At a recent uchimizu event at the Higo-Hosokawa Garden, participants in lightweight kimonos used wooden ladles to spray water in long arcs that caught the late-afternoon light.
“It’s not like air-conditioning, but it’s a way to give us a nice feeling of cool during the summer heat.”
“It’s not like air conditioning, but it’s a way to give us a nice feeling of cool during the summer heat,” said organizer Koji Yamano.
Abby Leonard/The World
Most Japanese households do have air conditioning — about 90%, the same as the US — but it’s used slightly differently. The most popular model in Japan is a “mini split” system of separate, ceiling-mounted units that are individually controlled. Most people only cool rooms they’re using, said Takashi Abe from Daikin Industries, one of the country’s largest air-conditioner manufacturers. “Electricity is expensive here, so people like this separate-room system.”

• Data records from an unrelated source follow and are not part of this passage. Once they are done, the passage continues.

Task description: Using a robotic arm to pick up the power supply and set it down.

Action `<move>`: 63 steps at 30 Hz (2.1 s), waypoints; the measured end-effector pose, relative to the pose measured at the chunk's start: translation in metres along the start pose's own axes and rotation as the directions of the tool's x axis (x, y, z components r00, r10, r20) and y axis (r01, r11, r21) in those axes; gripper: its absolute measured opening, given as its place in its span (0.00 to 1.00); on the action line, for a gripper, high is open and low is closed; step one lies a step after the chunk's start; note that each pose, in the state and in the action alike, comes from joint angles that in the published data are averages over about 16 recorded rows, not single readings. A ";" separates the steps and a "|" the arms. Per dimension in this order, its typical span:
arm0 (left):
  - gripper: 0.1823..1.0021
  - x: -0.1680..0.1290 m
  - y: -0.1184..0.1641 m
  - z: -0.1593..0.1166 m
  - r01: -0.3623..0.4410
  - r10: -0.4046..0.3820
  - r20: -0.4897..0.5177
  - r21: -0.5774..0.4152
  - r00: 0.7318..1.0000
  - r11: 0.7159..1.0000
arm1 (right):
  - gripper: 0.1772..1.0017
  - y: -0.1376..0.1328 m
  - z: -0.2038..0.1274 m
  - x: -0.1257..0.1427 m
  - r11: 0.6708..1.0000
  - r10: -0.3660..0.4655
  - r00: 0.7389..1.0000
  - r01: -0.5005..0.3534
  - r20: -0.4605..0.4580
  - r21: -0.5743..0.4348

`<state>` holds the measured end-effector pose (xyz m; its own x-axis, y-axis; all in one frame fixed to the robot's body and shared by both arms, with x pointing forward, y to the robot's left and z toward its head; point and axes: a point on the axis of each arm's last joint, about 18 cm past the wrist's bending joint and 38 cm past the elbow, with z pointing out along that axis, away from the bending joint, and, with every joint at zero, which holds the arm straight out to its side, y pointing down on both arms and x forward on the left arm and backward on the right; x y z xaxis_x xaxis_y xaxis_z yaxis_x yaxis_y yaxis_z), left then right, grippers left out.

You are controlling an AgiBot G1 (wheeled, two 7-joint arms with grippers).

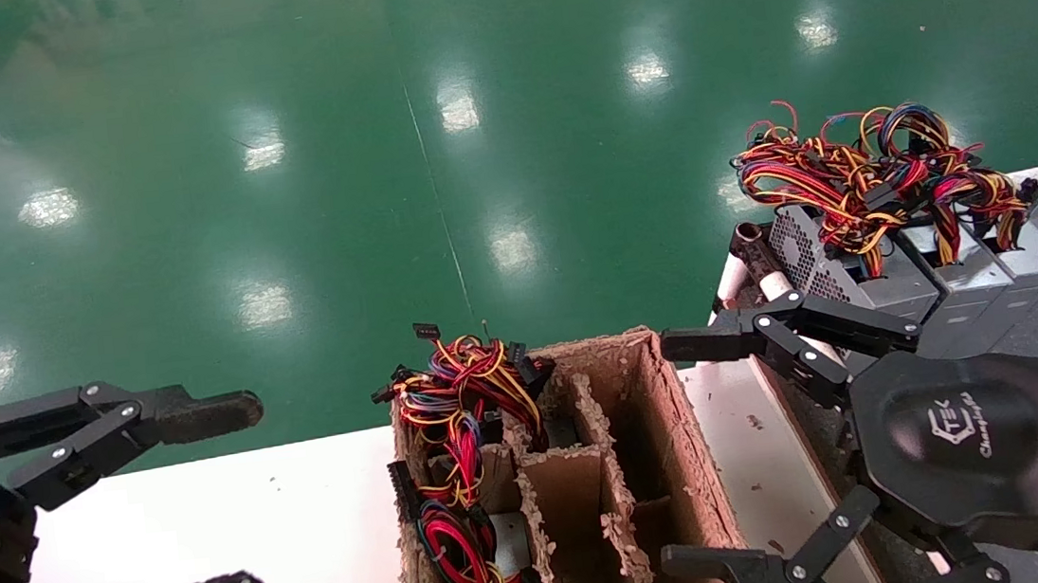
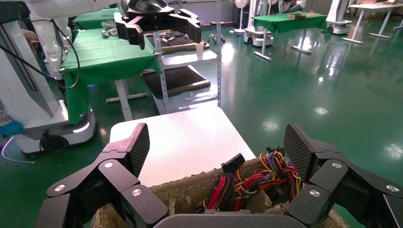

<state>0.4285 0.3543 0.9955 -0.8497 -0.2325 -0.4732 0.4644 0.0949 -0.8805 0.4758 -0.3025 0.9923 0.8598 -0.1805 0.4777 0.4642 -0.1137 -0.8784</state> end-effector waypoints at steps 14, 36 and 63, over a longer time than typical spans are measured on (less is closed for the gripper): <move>0.36 0.000 0.000 0.000 0.000 0.000 0.000 0.000 1.000 1.000 | 1.00 0.000 0.000 0.000 1.000 0.000 1.000 0.000 0.000 0.000; 0.03 0.000 0.000 0.000 0.000 0.000 0.000 0.000 1.000 1.000 | 1.00 0.055 0.036 0.010 0.980 0.135 0.991 -0.134 -0.002 -0.146; 0.39 0.000 0.000 0.000 0.000 0.000 0.000 0.000 1.000 1.000 | 0.96 0.146 0.153 0.022 0.892 0.293 0.953 -0.245 0.075 -0.379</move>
<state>0.4286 0.3544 0.9955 -0.8497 -0.2325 -0.4732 0.4645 0.0948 -0.8805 0.5950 -0.1739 0.8723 0.9715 -0.1322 0.1965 0.1229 -0.4278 -0.8955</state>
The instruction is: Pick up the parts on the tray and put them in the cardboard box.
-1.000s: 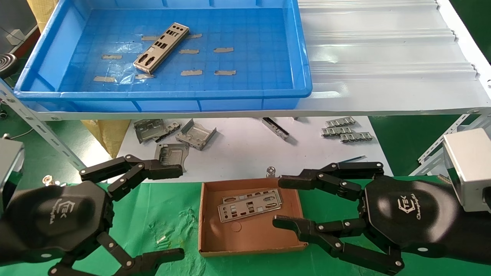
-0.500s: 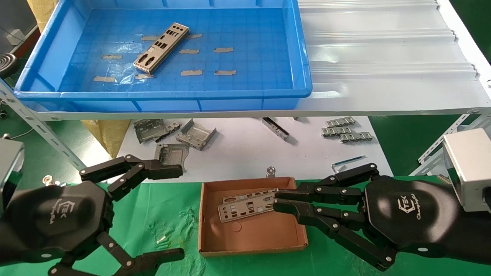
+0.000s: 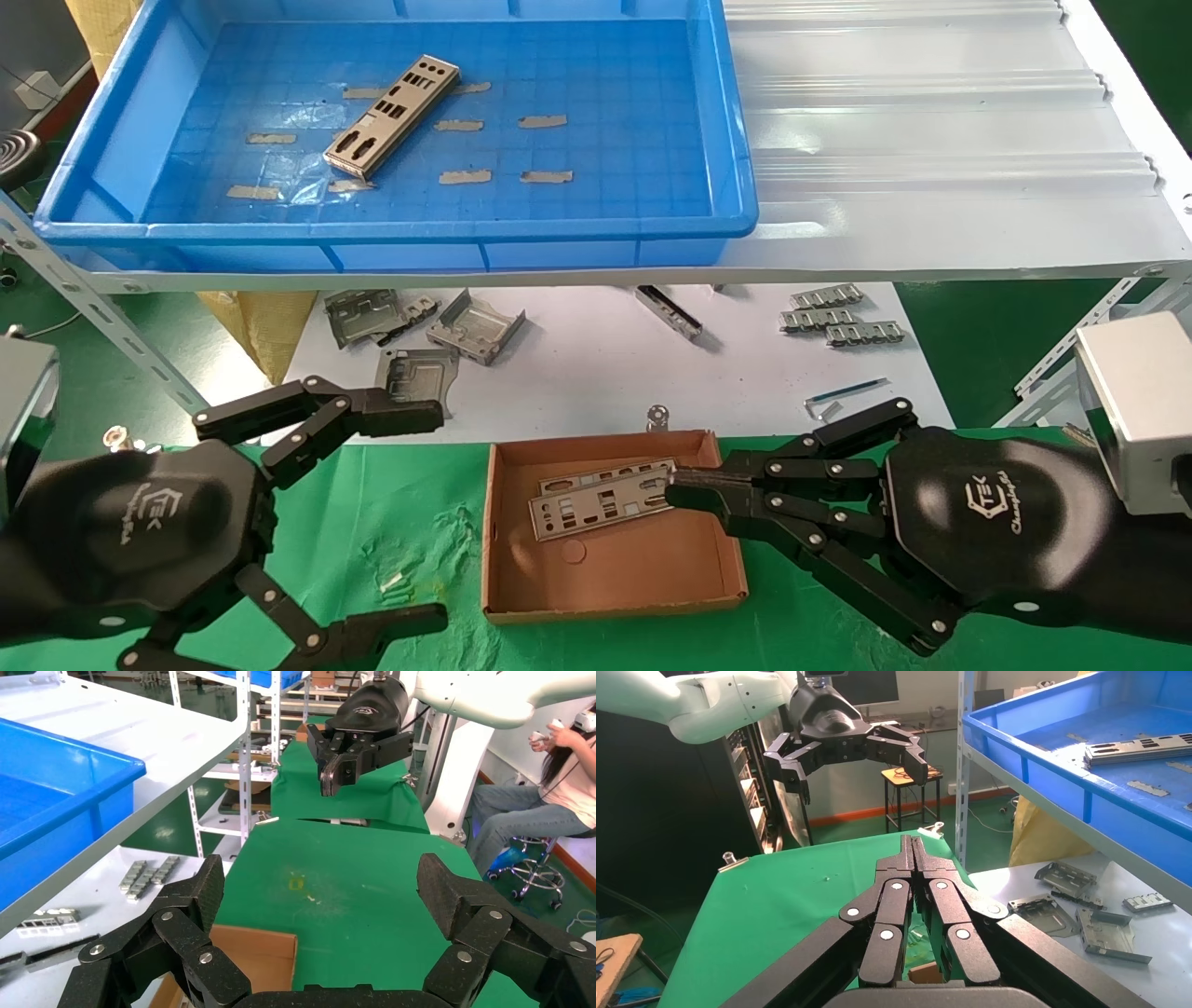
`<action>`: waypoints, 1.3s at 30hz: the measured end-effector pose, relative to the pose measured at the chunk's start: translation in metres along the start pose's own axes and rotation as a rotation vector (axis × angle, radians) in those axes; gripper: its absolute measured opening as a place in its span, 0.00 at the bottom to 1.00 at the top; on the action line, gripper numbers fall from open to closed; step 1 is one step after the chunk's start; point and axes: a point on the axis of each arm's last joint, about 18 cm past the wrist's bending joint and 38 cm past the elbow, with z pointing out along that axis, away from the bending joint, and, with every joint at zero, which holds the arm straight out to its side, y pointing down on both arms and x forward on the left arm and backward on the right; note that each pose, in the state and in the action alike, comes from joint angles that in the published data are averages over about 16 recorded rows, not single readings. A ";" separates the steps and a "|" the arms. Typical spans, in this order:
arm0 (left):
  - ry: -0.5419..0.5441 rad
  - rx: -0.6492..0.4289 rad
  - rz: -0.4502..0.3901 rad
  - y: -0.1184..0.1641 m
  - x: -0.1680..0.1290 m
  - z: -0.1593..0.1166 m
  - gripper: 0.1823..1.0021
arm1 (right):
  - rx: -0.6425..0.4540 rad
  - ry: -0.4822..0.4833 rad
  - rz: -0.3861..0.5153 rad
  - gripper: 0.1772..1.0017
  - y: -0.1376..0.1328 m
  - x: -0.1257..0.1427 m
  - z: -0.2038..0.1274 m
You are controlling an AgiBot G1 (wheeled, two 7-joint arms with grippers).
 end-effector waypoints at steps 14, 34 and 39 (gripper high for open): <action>0.000 0.000 0.000 0.000 0.000 0.000 1.00 | 0.000 0.000 0.000 0.02 0.000 0.000 0.000; -0.133 -0.042 0.039 -0.036 -0.092 0.030 1.00 | 0.000 0.000 0.000 0.02 0.000 0.000 0.000; -0.250 -0.085 0.055 -0.056 -0.151 0.045 1.00 | 0.000 0.000 0.000 0.02 0.000 0.000 0.000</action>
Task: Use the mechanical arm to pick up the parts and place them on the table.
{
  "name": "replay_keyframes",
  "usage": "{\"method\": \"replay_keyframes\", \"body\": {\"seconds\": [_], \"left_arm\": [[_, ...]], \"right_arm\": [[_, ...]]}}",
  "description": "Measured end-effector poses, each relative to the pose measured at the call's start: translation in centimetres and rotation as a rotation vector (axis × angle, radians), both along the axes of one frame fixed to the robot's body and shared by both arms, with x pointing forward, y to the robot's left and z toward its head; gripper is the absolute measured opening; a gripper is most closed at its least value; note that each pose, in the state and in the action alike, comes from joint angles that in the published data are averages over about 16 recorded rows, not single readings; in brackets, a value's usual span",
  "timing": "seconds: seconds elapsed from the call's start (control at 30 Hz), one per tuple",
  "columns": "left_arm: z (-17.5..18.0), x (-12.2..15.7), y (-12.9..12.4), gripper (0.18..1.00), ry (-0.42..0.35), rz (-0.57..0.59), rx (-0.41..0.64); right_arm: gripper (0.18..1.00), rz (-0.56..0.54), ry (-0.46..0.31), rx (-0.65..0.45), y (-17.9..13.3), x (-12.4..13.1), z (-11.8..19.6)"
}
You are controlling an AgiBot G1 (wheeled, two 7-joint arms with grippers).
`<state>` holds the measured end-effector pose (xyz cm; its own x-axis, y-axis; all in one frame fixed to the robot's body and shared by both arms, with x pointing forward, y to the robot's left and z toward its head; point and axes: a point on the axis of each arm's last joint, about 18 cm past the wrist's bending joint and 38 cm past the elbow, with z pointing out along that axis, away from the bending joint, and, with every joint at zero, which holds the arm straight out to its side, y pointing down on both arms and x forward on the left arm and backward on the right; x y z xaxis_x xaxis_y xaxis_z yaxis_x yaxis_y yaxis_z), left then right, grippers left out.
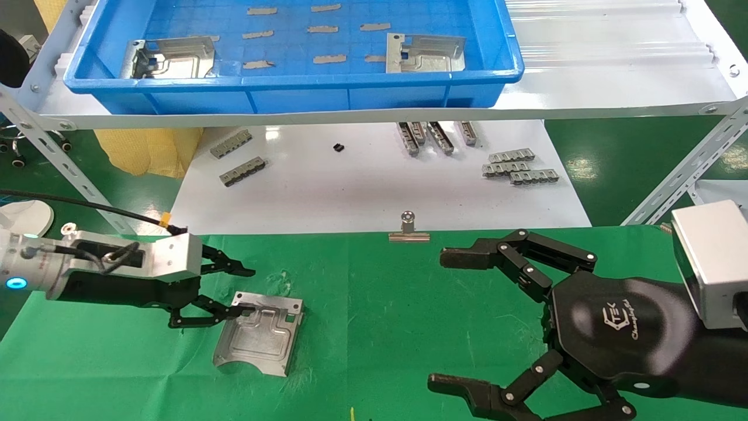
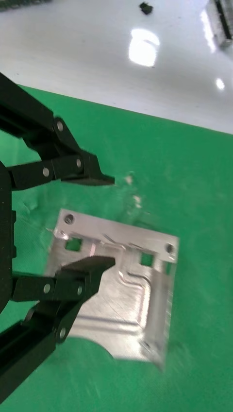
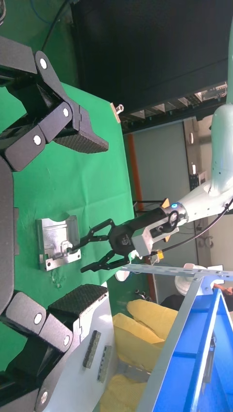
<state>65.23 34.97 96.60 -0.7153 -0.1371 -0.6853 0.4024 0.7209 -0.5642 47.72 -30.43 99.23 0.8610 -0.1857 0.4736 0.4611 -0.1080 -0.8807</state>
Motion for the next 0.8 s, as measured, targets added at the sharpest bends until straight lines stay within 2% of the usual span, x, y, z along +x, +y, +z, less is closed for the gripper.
{"method": "replay_keyframes", "body": {"seconds": [0.4, 0.6, 0.8], "left_arm": [[0.7, -1.6, 0.6, 0.745, 0.031, -0.021, -0.163], [0.6, -1.8, 0.6, 0.861, 0.034, -0.026, -0.192], [0.5, -1.9, 0.3, 0.938, 0.033, -0.041, -0.219]], "right_arm": [[1.000, 0.000, 0.000, 0.000, 0.0, 0.0, 0.0], [1.000, 0.000, 0.000, 0.001, 0.0, 0.0, 0.0], [1.000, 0.000, 0.000, 0.001, 0.0, 0.0, 0.0]]}}
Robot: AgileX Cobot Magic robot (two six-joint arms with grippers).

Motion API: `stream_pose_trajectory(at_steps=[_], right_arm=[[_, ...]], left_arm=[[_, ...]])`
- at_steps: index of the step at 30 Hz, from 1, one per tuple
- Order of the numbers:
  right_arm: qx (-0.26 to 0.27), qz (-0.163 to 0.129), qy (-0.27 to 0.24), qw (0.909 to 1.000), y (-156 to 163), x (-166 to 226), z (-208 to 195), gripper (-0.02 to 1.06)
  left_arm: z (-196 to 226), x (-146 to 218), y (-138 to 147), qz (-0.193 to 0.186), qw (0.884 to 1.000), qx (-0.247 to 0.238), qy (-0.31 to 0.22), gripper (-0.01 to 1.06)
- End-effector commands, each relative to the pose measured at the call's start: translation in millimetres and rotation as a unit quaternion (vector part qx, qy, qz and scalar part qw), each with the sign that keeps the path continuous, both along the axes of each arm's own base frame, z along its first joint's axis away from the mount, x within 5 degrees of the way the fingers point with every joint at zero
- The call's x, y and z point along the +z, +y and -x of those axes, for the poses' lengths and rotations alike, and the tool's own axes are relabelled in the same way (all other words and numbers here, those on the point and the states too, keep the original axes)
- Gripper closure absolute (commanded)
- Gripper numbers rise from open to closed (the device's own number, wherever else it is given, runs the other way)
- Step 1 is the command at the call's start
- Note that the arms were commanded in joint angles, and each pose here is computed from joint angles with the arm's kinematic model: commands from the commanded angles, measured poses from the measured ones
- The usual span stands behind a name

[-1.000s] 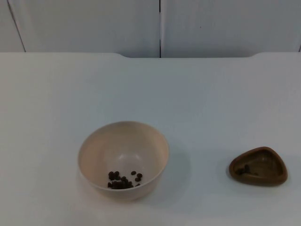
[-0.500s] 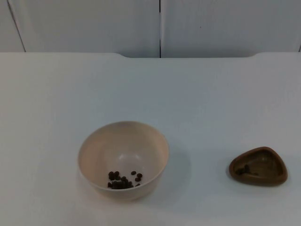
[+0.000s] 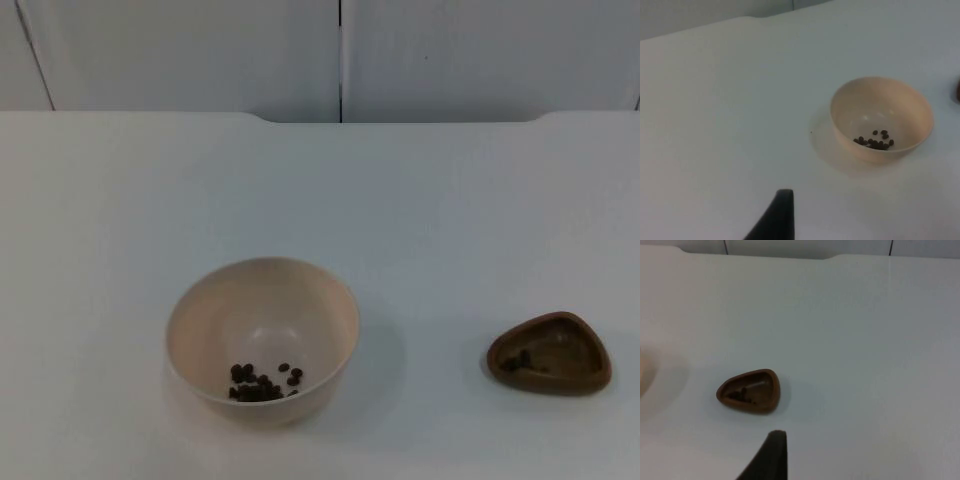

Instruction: Pick up the bowl with the left hand and pour the coffee beans from the cup into the bowl with the right hand.

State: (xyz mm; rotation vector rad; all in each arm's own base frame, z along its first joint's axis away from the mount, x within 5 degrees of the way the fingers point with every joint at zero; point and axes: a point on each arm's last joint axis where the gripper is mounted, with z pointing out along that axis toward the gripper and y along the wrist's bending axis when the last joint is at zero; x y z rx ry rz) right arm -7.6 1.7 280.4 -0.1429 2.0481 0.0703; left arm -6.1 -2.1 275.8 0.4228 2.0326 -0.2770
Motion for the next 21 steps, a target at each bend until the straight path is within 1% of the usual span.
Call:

“American people are very sensitive to the heat, so they really love to set lower temperatures.”
In the US, the majority of households have central air conditioning, which cools the whole house, but can be over 20% less efficient than the Japanese system. With a central system, cooled air has to travel through ducts and can’t be turned off in unoccupied rooms. Americans also keep their houses colder. “American people are very sensitive to the heat so they really love to set lower temperatures,” Abe said.
Energy Star, a joint program of the US Department of Energy and Environmental Protection Agency, recommends home air conditioning be set to 78 degrees. The Japanese government recommends 82 degrees to save energy and also because it’s thought to be unhealthy to move between temperature extremes, an idea that has roots in Chinese medicine.
How cool do you keep your house?— Jennifer Titus (@jenntitus10) August 19, 2019
New report our shows these as the recommended temps for energy efficiency:
• 78° F when you’re home
• 85° F when you’re at work or away
• 82° F when you’re sleeping pic.twitter.com/iNOSaqX35c
For some Japanese, American air conditioning culture can be surprising. Goki Sakaguchi, who works for the Tokyo Stock Exchange, spent three years in New York and said he was freezing in his office there. “This is kind of embarrassing, but I actually had to wear blankets,” he said.